Take a few moments to imagine the perfect urinalysis department. This dream department is equipped with a “fully” automated urine particle analyzer, reducing the need for manual slide reviews and delivering first-pass accuracy and unprecedented workflow efficiency. The ideal automation consists of a modular system that offers the flexibility to meet every laboratory’s needs—in other words, this dream lab is fully customizable. Multiple instrument configuration options would offer simple upsizing and downsizing should physician order profiles change, or solution splits become necessary. Throughput could be increased by adding chemistry analyzers, flow cytometers, or digital image analysis components as needed. Decreased specimen handling would eliminate the opportunity for clerical errors. More accurate test results could be achieved with greater standardization and advanced automation. This dream analyzer would have intelligent software that allows for rules-based workflow management and result interpretation that is specific to the laboratory policies. It would be an innovative system with automated quality control monitoring and the ability to send messages to laboratory managers or service representatives when the device requires attention. It would also provide laboratory personnel with easy-to-read troubleshooting guidance and real-time reporting of analyzer status. This dream urinalysis department is supported with advanced tools, training, and quality control options, offering the best of modern technology and personal support to ensure the laboratory’s success.


Advanced tools and powerful software systems are specifically designed to drive greater insight into—and control over—both processes and information across the healthcare network. Automating instrument calibration and calibration verification programs offers a reduction of non-productive analyzer time. Business intelligence reporting allows improvement of clinical performance, productivity, and staffing decision-making. Mobile technology tools enable sharing of analyzer performance history, workflow analytics, and educational requirements throughout an organization.


Training is essential to expanding the diagnostic knowledge of staff and helping laboratories deal with the growing challenges of personnel shortages. It plays a key role in ensuring that laboratories get the most out of the investments they make in both hardware and software. In-person training, regional conferences, and user groups are good options for continuing education, but access is limited, and labs may incur expenses and/or inconvenience. Conversely, web-based training programs ensure that all technologists receive standardized training from the manufacturer, assuring consistent knowledge within a lab or across a lab network. Webinars, e-learning, and self-paced training platforms also enable better efficiency and lower costs of training employees.

Quality control and management

New and inventive approaches to simplified, fully integrated, and automated analyzers lend themselves to web-based quality control and management. Such innovation will streamline the process of running controls and verifying result acceptability. This occurs by identifying issues systematically through routine and traditional quality control approaches, so problems can be resolved before the laboratory even knows one exists. Predictive monitoring will take data interpretation to the advanced level that is needed to overcome today’s challenges.

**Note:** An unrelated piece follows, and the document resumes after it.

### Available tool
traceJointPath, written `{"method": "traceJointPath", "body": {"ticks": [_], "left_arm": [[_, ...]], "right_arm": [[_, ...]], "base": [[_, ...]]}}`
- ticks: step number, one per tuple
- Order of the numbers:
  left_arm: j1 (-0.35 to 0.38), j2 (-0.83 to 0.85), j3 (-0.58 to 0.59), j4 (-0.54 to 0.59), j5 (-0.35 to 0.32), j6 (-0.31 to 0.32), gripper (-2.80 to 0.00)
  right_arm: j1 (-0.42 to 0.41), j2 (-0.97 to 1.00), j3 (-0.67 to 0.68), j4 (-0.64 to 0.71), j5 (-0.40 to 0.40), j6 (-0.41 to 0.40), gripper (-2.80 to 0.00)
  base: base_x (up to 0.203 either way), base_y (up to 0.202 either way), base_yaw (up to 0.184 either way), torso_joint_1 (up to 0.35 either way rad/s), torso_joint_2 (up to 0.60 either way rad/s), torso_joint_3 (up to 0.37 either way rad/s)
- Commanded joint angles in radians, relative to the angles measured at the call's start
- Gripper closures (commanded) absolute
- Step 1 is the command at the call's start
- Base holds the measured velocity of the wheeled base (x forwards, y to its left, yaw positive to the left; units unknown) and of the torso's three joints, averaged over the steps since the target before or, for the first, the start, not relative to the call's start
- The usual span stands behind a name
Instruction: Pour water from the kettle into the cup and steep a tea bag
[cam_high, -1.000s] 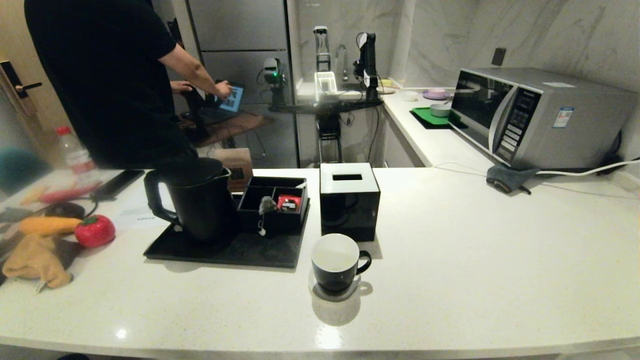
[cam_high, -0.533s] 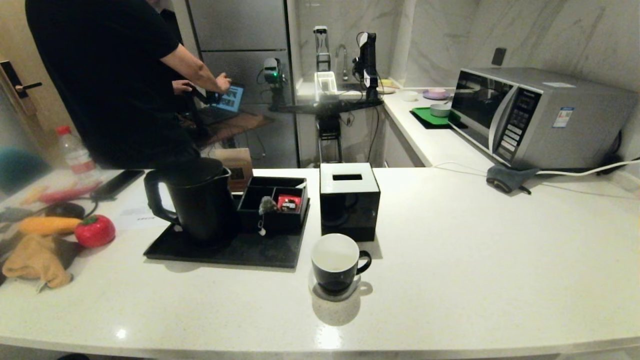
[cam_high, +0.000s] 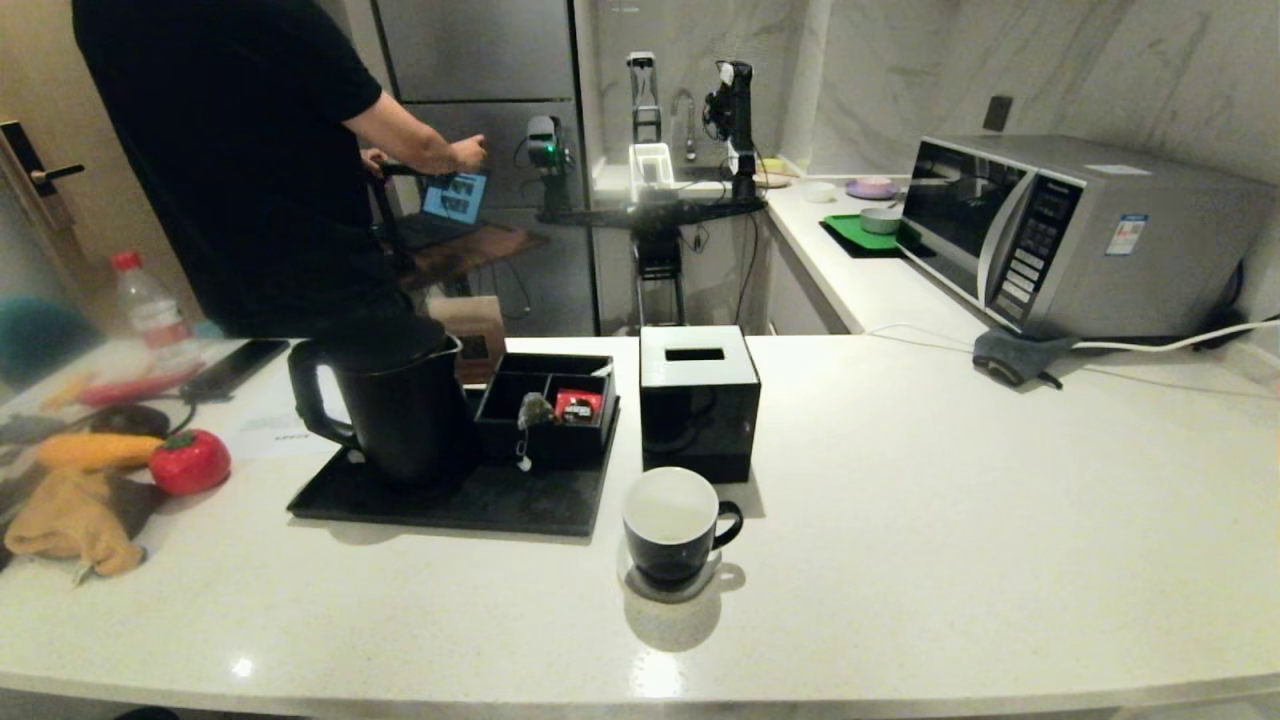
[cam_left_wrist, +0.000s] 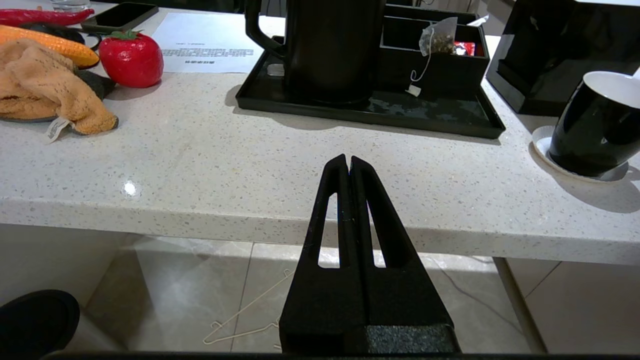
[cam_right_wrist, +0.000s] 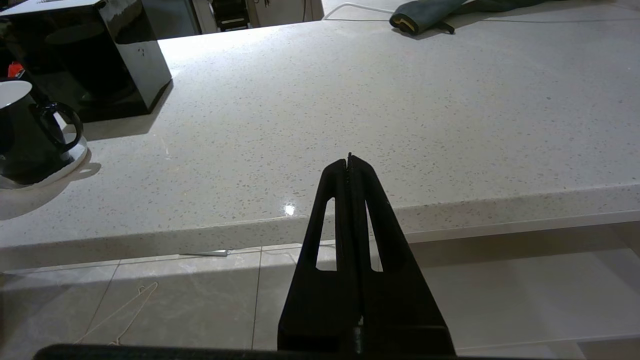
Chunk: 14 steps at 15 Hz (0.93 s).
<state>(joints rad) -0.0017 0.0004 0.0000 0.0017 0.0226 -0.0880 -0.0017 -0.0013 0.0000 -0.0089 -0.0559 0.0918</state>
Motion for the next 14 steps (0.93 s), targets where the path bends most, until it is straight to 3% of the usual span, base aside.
{"method": "traceJointPath", "body": {"ticks": [1, 14], "left_arm": [[0.000, 0.000, 0.000, 0.000, 0.000, -0.001, 0.00], [0.000, 0.000, 0.000, -0.002, 0.000, -0.003, 0.00]], "right_arm": [[0.000, 0.001, 0.000, 0.000, -0.001, 0.000, 0.00], [0.000, 0.001, 0.000, 0.000, -0.001, 0.000, 0.00]], "base": [[0.000, 0.000, 0.000, 0.000, 0.00, 0.000], [0.000, 0.000, 0.000, 0.000, 0.00, 0.000]]}}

While the pressures of staffing challenges and declining reimbursement combine with growing demands for result accuracy and workflow efficiency, the need for new and innovative products becomes more apparent. Manufacturers will be expected to provide automated processes, tools, and service support that maximize instrument uptime. Current lab leadership will need to form partnerships with healthcare diagnostic companies to bring such solutions to market in the future. Laboratory purchase decisions will continue to be based on quality and reliability, as well as system flexibility and superior technology, all of which are needed to give technicians more time to apply their expertise analyzing test results.